→ **Your goal**
Output the listing below, keeping each line exactly as it stands.

→ **Data excerpt**
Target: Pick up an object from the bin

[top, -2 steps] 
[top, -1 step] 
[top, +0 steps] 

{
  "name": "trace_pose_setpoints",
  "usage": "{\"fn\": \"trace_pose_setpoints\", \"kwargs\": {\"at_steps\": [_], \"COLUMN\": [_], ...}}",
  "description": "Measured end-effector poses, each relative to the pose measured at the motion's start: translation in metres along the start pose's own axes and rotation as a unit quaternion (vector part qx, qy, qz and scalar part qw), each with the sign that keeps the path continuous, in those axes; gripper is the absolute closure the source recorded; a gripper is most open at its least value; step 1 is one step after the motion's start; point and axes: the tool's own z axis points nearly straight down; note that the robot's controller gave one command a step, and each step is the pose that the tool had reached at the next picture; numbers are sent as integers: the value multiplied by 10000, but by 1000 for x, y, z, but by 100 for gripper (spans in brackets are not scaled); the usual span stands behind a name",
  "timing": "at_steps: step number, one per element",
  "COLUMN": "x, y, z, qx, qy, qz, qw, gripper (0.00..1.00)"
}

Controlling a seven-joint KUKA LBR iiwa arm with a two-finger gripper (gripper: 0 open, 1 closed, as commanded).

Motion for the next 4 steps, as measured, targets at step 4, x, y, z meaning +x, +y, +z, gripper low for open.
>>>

→ **Task result**
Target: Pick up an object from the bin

[top, -2 steps] 
[top, -1 step] 
[top, +0 steps] 

{
  "name": "trace_pose_setpoints",
  "usage": "{\"fn\": \"trace_pose_setpoints\", \"kwargs\": {\"at_steps\": [_], \"COLUMN\": [_], ...}}",
  "description": "Measured end-effector poses, each relative to the pose measured at the motion's start: translation in metres along the start pose's own axes and rotation as a unit quaternion (vector part qx, qy, qz and scalar part qw), each with the sign that keeps the path continuous, in those axes; gripper is the absolute closure the source recorded; a gripper is most open at its least value; step 1 is one step after the motion's start; point and axes: the tool's own z axis points nearly straight down; note that the robot's controller gave one command a step, and each step is the pose that the tool had reached at the next picture; numbers are sent as integers: the value multiplied by 10000, but by 1000 for x, y, z, but by 100 for gripper (spans in brackets are not scaled); the usual span stands behind a name",
  "timing": "at_steps: step number, one per element",
  "COLUMN": "x, y, z, qx, qy, qz, qw, gripper (0.00..1.00)"
}

Controlling a seven-joint KUKA LBR iiwa arm with a two-finger gripper (gripper: 0 open, 1 closed, as commanded).

Motion for the next 4 steps, as measured, targets at step 4, x, y, z meaning +x, +y, +z, gripper low for open.
>>>

For this exercise, nothing further remains to be done.